Somewhere in your CMDB there is a FortiGate that has been on the internet since 2021, running SSL VPN or exposed admin access with local password auth and no MFA, last touched when someone bumped the firmware and walked away. For local administrator accounts, one overlooked post-upgrade step matters: until each admin successfully logs in after upgrading to FortiOS 7.2.11, 7.4.8, or 7.6.1, that admin credential can remain stored as legacy SHA-256 rather than PBKDF2 — and unless the downgrade/weaker-encryption lockout setting is enabled, the old SHA-256 material can linger in hidden downgrade-support storage even after conversion. Legacy SHA-256 is materially easier to crack offline on GPU infrastructure than PBKDF2. FortiBleed is the bill for thousands of devices exactly like that one, and the thing that makes it disorienting for a security team is that there is no single product patch to chase. No CVE assigned to FortiBleed. No advisory. No “fixed in 7.4.x.” The patch-and-move-on reflex has nothing to grab.

That’s the whole story, and it’s worth sitting with before reaching for a remediation checklist. FortiBleed is not a breach of Fortinet. It’s the predictable compounding of credential debt: a curated corpus of FortiGate credentials assembled from older incidents, enriched with infostealer logs, sprayed against every reachable device, with the harder targets cracked offline.
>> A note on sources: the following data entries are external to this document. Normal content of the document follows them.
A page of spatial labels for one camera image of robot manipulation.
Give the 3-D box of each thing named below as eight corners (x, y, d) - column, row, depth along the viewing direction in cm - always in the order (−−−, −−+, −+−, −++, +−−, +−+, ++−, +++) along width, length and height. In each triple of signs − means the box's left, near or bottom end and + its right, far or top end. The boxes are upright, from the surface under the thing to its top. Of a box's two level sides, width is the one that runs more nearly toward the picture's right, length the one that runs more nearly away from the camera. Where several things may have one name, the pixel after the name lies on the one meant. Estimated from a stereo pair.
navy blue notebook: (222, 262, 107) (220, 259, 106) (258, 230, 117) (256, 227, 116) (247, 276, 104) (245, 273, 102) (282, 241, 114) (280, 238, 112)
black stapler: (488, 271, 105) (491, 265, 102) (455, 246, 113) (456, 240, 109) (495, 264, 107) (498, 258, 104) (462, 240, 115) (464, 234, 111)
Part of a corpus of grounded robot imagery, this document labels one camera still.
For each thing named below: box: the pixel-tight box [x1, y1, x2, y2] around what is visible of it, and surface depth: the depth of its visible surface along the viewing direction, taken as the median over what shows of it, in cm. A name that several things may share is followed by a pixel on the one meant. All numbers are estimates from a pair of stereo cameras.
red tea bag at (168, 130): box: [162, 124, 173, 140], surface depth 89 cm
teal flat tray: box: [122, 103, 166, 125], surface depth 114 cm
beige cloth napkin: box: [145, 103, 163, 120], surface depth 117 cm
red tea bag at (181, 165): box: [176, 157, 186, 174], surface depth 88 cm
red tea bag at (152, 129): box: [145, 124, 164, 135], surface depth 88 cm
The output is a database of confirmed, working logins. The reporting clustered around June 17, 2026, after researcher Volodymyr “Bob” Diachenko found an exposed server holding the harvested dataset, Kevin Beaumont independently sized the affected fleet, and Hudson Rock — credited with the name — analyzed the data. SOCRadar and Arctic Wolf followed with defender-facing writeups.
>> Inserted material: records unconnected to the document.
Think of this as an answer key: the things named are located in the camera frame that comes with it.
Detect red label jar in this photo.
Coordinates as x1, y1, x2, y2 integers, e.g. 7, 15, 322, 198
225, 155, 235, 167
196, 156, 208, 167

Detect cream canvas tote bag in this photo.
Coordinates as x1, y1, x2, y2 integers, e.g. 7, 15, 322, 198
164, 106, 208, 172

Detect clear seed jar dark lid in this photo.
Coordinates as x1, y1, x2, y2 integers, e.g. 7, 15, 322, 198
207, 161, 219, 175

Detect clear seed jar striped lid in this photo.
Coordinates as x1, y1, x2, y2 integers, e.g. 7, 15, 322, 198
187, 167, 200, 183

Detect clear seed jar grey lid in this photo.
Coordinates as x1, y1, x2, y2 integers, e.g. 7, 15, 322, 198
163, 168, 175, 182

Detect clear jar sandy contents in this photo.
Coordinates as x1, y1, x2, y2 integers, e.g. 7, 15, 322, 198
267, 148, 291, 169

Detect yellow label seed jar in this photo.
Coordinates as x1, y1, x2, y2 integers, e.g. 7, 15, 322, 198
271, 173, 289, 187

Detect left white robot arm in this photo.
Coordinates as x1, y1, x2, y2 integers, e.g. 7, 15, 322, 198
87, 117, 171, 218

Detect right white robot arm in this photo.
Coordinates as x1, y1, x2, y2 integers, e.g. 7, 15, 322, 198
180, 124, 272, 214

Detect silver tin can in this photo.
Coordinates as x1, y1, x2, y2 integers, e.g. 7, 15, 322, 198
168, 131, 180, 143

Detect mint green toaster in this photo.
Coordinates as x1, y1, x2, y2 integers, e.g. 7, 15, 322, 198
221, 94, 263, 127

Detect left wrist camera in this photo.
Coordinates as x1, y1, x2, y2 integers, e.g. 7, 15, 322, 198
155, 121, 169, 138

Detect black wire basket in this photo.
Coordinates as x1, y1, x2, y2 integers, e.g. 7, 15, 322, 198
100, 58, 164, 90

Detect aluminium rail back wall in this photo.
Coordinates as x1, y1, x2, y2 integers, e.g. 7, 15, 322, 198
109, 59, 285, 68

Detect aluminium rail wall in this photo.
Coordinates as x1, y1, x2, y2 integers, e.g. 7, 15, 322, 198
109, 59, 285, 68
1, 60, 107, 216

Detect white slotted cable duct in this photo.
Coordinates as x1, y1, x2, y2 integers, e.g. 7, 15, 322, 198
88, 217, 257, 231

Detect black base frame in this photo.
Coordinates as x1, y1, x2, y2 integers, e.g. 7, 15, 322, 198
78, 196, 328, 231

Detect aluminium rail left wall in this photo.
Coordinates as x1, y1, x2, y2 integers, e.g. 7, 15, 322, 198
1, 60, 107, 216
The numbers, and which one you’re allowed to quote

Get the figures straight, because the dramatic version and the defensible version are different numbers and people will conflate them in your incident channel.
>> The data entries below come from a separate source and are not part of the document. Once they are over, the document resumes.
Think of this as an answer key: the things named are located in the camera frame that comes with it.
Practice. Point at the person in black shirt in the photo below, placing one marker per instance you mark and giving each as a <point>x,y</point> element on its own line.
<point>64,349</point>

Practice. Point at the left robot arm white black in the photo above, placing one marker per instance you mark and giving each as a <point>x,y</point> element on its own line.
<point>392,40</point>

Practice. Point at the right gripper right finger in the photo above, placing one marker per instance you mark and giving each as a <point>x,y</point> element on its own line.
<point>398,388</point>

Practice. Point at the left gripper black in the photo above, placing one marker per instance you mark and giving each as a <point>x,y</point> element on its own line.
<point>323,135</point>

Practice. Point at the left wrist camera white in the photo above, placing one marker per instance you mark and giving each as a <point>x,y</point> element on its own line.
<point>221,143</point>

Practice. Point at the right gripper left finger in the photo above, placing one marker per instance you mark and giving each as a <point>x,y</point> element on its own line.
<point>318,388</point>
Per Hudson Rock’s analysis, the dataset covers 73,932 unique firewall URLs across 194 countries, touching roughly 21,632 corporate domains. The attack volume Diachenko reported is staggering on its own: about 1.16 billion credential attempts against 320,777 FortiGate targets, and the same operation also threw an estimated 2.1 billion attempts at 163,650 Microsoft SQL Server systems. So this wasn’t a Fortinet-only crew; FortiGate was one front of a broad credential-spraying operation.

The number to handle carefully is “working credentials.” SOCRadar puts confirmed working logins at around 30,791 devices. The widely-quoted ~75,000 figure is Beaumont/Hudson Rock’s estimate of the affected fleet — described as roughly half of all internet-exposed FortiGates — not 75,000 verified passwords. If someone in your bridge says “75,000 confirmed creds,” correct them. Tens of thousands of confirmed working logins, about 30,000 verified, with the affected device estimate reaching ~75,000. The gap between those two numbers is itself information.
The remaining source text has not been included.